[Requirement] In the material below, find each line holding the string "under" and copy it.

─── Supplied data

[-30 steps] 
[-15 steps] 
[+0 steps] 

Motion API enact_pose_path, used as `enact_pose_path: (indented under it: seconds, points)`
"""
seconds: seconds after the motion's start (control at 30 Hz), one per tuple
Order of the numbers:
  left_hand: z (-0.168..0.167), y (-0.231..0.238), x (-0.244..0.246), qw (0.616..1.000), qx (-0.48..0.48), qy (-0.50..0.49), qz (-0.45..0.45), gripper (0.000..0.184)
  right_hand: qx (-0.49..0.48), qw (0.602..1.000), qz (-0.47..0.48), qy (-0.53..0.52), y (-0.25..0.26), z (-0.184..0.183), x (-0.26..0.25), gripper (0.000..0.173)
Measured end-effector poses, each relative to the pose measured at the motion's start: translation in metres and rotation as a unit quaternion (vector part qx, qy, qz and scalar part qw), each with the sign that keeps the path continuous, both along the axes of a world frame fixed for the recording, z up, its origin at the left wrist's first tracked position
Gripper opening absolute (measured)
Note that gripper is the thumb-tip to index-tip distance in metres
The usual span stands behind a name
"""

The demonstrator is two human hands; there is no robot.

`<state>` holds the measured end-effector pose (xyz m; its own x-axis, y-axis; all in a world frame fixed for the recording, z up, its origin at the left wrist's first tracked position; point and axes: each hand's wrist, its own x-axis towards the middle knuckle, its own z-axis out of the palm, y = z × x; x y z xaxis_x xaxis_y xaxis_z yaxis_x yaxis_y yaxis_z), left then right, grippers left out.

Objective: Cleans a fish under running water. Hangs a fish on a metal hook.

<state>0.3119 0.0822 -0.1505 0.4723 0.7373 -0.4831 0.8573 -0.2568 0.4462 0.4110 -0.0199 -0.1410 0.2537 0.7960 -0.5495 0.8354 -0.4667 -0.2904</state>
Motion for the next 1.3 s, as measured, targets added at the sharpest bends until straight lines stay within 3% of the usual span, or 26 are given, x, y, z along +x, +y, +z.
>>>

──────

[Your response]
Motion API enact_pose_path, used as `enact_pose_path: (indented under it: seconds, points)`
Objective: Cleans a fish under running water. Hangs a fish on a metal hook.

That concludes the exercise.